The Alchemy of Age.


It is now early November 2020, and has been a little more than two weeks since the passing of my 88-year-old father Joseph Cardinale. It was both sad to see my father pass away as well as a reminder that each of us will one day shrug off these mortal coils. No matter your religious or spiritual belief, we all viscerally understand that each of us has a start date as well as an end date on this little blue rock.

But neither of those dates matter. It is the hyphen in-between those dates that matters.

As I evolve into my own elderhood and hopefully reach for the brass ring of becoming a Modern Elder, I think more about that hyphen. More about how age allows us to lengthen that hyphen. To thicken that hyphen with experiences and stories about our lives. To deepen the color of that hyphen with the thrilling and unexpected twists and turns of a life well lived.

That’s the alchemy of age. Age is not something to be afraid of.
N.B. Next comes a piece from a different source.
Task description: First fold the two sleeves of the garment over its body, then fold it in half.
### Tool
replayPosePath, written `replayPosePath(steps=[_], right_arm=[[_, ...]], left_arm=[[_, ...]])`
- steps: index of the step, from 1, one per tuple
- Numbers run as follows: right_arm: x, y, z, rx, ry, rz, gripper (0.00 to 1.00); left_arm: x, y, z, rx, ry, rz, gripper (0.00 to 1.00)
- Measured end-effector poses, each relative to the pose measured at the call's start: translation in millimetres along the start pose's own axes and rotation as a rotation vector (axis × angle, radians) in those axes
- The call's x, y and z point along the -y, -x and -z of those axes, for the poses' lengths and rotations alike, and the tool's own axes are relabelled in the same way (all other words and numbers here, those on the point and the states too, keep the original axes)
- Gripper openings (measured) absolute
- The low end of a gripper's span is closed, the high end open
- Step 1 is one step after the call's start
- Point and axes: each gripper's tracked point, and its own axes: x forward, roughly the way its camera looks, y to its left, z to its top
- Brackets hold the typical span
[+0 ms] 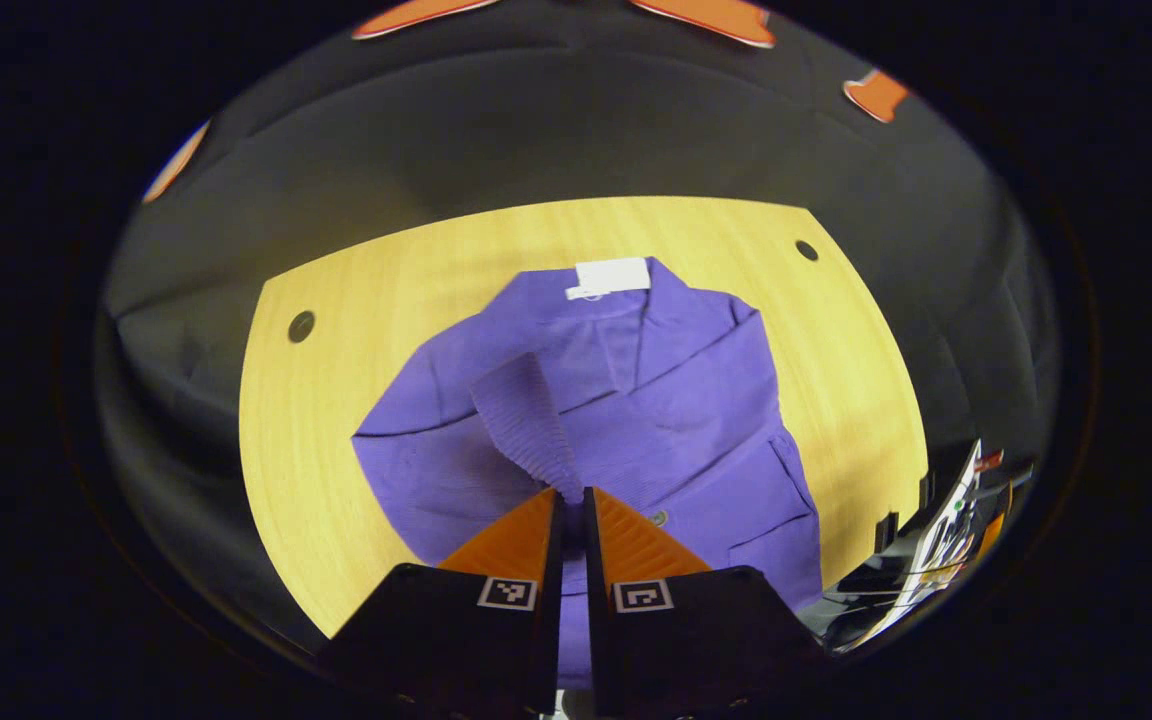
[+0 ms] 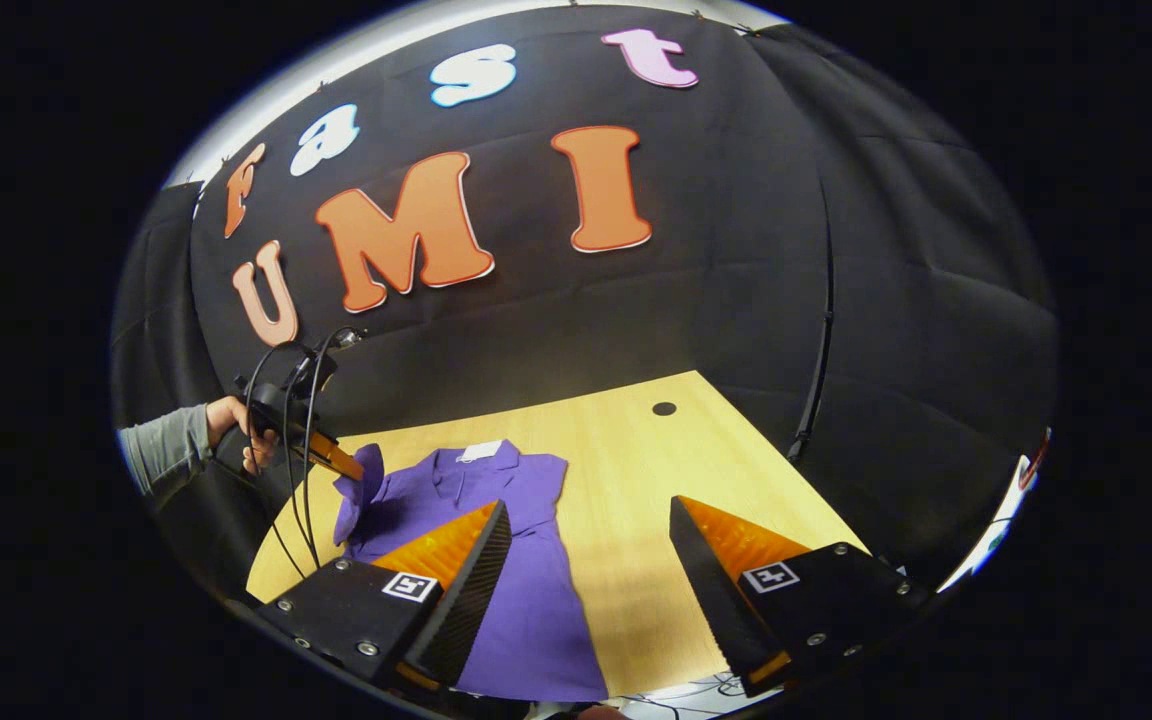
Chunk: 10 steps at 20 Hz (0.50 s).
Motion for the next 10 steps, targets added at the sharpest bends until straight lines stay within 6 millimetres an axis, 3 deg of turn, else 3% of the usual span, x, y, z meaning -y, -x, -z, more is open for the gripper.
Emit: replayPosePath(steps=[4,10], right_arm=[[23,5,3,0.008,-0.028,0.028,0.95],[30,7,-4,0.032,-0.033,0.016,0.95]], left_arm=[[49,-10,-15,-0.032,-0.089,0.006,0.14],[113,-27,-51,-0.001,-0.146,0.04,0.14]])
Yes, we will have all to manage our physicality, to stay healthy for as long as possible, and as my Beloved says, to “live long and die short.” That’s what age allows you to do. It allows you to expand on the “live long” part. That’s how the alchemy of age lets you change your point of view from age being something to avoid to age being something that allows you to relish the lengthening, thickening and deepening of your own hyphen.

When preparing my father’s service, I had the privilege of exploring his life through pictures.

My sister and I found pictures of my father as a baby, as a young child, as a young man, as a father, as a mid-life adult and finally as a grandfather. I saw a young man excited to be strong and vibrant as an actor in New York. I saw him as a father fall in love with his two young children. I saw him as an adult build a deep web of love and family around him. I saw a grandfather understand the hands of time as he built a foundation of love for his grandchildren.

That experience of exploring my father’s life turned the sadness of loss, into the wonder of appreciation for a life well lived. A life filled with exploration, curiosity, excitement and love.

That is the alchemical transformation that my father’s passing gave to me. A lens through which I could see age as something to relish. Growing older is now a way to complete my hyphen and imbue my hyphen with something I can be proud of on my last day.

Knowing that we are all finite has always been a strong driver of my thirst for a life worth seeing in pictures on my last day. In the past, the stoic phrase “Memento Mori” essentially translating to “Remember, thou art mortal” used to frighten me. I used to wonder, “why would anyone have that phrase as a guiding light?” But now, as I am firmly in mid-life, I truly understand. I understand that you must go through an alchemical transformation to see age as wisdom, age as hyphen, age as the sweetness of life. Then it is clear that aging no longer is alarming, but rather a blossoming of a life well lived.

That is the lesson I learned; to look at grief from an alchemical mindset. The retrospective of my father’s life transformed grief into gratitude. Now, I challenge you to do the same. To apply the alchemy of age to your own life and create a wonderful hyphen.